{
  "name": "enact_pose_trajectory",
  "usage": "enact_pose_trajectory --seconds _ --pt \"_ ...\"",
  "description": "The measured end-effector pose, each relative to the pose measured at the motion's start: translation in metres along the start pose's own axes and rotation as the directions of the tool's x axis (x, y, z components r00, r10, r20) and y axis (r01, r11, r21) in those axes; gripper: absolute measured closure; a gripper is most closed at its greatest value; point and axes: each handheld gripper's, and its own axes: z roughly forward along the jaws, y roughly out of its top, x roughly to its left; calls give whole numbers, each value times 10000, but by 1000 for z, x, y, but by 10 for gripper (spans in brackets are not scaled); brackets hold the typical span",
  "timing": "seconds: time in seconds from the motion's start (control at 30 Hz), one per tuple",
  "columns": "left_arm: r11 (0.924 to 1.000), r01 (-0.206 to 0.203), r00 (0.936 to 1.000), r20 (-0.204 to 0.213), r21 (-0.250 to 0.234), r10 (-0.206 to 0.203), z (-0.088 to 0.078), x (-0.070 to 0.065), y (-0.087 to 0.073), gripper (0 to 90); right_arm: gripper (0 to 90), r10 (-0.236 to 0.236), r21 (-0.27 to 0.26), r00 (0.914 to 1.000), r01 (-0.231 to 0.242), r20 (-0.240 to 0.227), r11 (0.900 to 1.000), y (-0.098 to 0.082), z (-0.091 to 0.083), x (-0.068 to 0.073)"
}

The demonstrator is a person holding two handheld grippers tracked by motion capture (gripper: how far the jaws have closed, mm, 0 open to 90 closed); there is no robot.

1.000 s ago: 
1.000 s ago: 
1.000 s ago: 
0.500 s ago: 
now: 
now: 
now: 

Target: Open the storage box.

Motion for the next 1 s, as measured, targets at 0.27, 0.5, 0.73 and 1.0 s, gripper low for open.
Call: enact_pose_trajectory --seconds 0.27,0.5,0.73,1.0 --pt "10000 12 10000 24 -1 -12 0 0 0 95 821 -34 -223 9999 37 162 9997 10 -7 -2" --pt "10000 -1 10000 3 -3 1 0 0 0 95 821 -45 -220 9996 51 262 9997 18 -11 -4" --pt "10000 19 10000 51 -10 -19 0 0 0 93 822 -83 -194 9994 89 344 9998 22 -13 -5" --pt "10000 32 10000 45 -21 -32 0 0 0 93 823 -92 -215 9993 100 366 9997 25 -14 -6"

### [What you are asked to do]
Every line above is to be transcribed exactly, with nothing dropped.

### [Finished exercise]
{
  "name": "enact_pose_trajectory",
  "usage": "enact_pose_trajectory --seconds _ --pt \"_ ...\"",
  "description": "The measured end-effector pose, each relative to the pose measured at the motion's start: translation in metres along the start pose's own axes and rotation as the directions of the tool's x axis (x, y, z components r00, r10, r20) and y axis (r01, r11, r21) in those axes; gripper: absolute measured closure; a gripper is most closed at its greatest value; point and axes: each handheld gripper's, and its own axes: z roughly forward along the jaws, y roughly out of its top, x roughly to its left; calls give whole numbers, each value times 10000, but by 1000 for z, x, y, but by 10 for gripper (spans in brackets are not scaled); brackets hold the typical span",
  "timing": "seconds: time in seconds from the motion's start (control at 30 Hz), one per tuple",
  "columns": "left_arm: r11 (0.924 to 1.000), r01 (-0.206 to 0.203), r00 (0.936 to 1.000), r20 (-0.204 to 0.213), r21 (-0.250 to 0.234), r10 (-0.206 to 0.203), z (-0.088 to 0.078), x (-0.070 to 0.065), y (-0.087 to 0.073), gripper (0 to 90); right_arm: gripper (0 to 90), r10 (-0.236 to 0.236), r21 (-0.27 to 0.26), r00 (0.914 to 1.000), r01 (-0.231 to 0.242), r20 (-0.240 to 0.227), r11 (0.900 to 1.000), y (-0.098 to 0.082), z (-0.091 to 0.083), x (-0.068 to 0.073)"
}

The demonstrator is a person holding two handheld grippers tracked by motion capture (gripper: how far the jaws have closed, mm, 0 open to 90 closed); there is no robot.

1.000 s ago: 
1.000 s ago: 
1.000 s ago: 
0.500 s ago: 
now: 
now: 
now: 

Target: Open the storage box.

Motion for the next 1 s, as measured, targets at 0.27, 0.5, 0.73 and 1.0 s, gripper low for open.
Call: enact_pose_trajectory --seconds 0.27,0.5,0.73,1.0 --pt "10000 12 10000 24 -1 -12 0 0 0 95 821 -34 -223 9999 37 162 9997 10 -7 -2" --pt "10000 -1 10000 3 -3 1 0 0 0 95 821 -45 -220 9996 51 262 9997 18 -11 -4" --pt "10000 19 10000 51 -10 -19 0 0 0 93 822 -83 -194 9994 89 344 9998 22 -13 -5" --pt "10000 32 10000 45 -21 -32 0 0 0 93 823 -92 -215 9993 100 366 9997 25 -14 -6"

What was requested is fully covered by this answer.